| 第二十一回 「 ロケーション(8) 」 冷蔵庫内の撮影が終了した。「オッケーでえす」と、スギさんの声が庫内に響いた。2時間近くは入っていただろうか。初めは心地よくさえあった気温だったが、さすがに身体の芯まで冷え切ってしまっていた。
外に出ると、夏の午後のたっぷりと湿気を帯びた重い熱気が、どんよりと澱んでいる。それでも鎧のように冷気を纏ったわたし達の身体は、容易に暑さを感じないようだった。
冷蔵庫にストックした菊を出荷先別に、等級毎に自動的に揃えていく。
トラックがついて出て行くまで、私達はスチールとVTRの両方の撮影をすませなければならない。
あまり忙しくないうちに、まずスチール撮影を行う。その後、荷物の量が増えたところでVTRの撮影を行うことにした。
死神博士はどうしても出荷場全体を俯瞰する画が欲しかった。あちこちを捜し歩いた彼は手ごろなフォークリフトを見つけてきた。
「運転できるんですか?」と、GUNちゃんが尋ねた。
「いえ。でもちょっと練習すればいけそうですよ」死神博士はそう答えると運転席に乗り込んだ。
その様子を見ていたタケボーがそっと私につぶやいた。
「大丈夫ですかねえ」
「フォークに乗って撮るつもりだな。危なっかしいなあ」
「やめさせましょうか」
「でも、欲しいよな、俯瞰の画・・・」
私は改めてフォークリフトの運転の練習をしている死神博士達の様子をうかがった。
「まあ、しばらく様子を見よう」
私は見てみぬふりをすることにした。
午後3時過ぎ、出荷がはじまった。
VTRのクルーは周辺の撮影に入った。
死神博士がフォークリフトを運転してきた。
自分で運転して、あらかじめねらいをつけていた場所にフォークリフトを止め、フォークでパレットを持ち上げると、機材をその上に上げ始めた。

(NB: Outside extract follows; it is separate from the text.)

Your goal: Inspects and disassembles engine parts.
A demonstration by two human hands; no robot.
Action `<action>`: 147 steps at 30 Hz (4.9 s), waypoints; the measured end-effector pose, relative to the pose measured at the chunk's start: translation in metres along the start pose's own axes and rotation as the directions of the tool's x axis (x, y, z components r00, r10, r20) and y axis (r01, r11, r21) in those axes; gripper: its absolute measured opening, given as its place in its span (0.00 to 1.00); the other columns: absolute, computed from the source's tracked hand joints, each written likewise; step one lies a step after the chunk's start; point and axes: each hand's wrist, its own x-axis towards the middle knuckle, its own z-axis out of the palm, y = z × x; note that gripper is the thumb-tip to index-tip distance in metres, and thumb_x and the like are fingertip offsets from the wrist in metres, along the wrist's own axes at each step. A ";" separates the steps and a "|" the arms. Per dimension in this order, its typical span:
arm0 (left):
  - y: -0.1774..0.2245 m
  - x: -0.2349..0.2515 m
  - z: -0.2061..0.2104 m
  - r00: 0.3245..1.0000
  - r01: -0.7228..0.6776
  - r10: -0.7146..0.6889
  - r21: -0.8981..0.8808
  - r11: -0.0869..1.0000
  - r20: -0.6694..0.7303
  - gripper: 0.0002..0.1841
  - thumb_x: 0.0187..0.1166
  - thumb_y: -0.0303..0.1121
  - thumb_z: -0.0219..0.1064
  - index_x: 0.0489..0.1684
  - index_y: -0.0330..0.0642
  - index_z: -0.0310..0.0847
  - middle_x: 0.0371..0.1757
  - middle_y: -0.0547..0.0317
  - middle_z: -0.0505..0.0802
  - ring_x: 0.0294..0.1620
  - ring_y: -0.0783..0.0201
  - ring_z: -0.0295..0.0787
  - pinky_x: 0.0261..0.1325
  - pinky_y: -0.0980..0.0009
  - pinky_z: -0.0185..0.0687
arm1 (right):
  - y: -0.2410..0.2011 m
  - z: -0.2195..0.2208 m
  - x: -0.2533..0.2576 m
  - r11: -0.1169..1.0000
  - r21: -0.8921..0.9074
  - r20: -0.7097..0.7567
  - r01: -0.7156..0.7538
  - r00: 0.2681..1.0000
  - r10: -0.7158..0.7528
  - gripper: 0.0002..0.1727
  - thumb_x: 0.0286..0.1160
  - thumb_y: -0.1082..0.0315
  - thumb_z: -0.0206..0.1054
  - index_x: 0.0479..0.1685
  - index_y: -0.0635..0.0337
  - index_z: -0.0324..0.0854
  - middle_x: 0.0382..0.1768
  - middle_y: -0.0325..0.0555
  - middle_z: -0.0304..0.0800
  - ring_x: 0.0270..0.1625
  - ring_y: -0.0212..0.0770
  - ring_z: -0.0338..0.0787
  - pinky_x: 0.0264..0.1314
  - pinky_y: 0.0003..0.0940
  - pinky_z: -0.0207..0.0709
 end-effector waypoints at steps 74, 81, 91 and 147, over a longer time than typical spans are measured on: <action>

彼は後ろで束ねた長い髪をなびかせながら、身軽な動作でそのパレットの上に身体を持ち上げた。
エビスさんはカメラマンの熱っぽい動作とは関係ないかのように、ゆっくりと辺りを片付けはじめた。
死神博士はファインダーを覗きこみ、アングルを決めている。その彼がふいと顔をあげてエビスさんにさけんだ。
「おーい、そこアラッテ!」
洗えというのは『かたづけろ』、『きれいにしろ』ということである。
フレームの中に予定外の人が入ってしまうようなときには、『どかせ』とか『かたづけろ』では角が立つ。だから『あらって』という。
素人の私でも何度か現場を経験していれば知っている。
エビスさんは聞こえたのかどうか、相変わらずマイペースだ。
そんな彼の様子に死神博士がいらいらと声を荒げた。乱れた前髪の束が鬼気迫るようだ。
「そこ、アラエッて言ってんだ」
ようやくカメラマン助手氏は死神博士の声に気づいたようだった。が、そのとき私は見てしまった。エビスさんはいきりたつ死神博士に向かってやや小首をかしげ、モデルよろしく微笑んで見せたのである。
これにはぶっとんだ。「ワラッテ」と聞こえたのか。まあ、確かに聞こえたかもしれない。しかしちょっと考えてみろ。なんであんたがそこで笑う必要があるんだ。
さすがの死神博士もあぶなくパレットのうえから落ちそうだった。
「・・・そこの段ボール箱、かたづけてクダサイッ!・・・」
ようやくエビスさんも飲みこめたらしい。そして自分の勘違いに気づいたようだ。
大きな体を小さく丸めるようにして、小走りに指摘された段ボール箱の方へと駆けていった。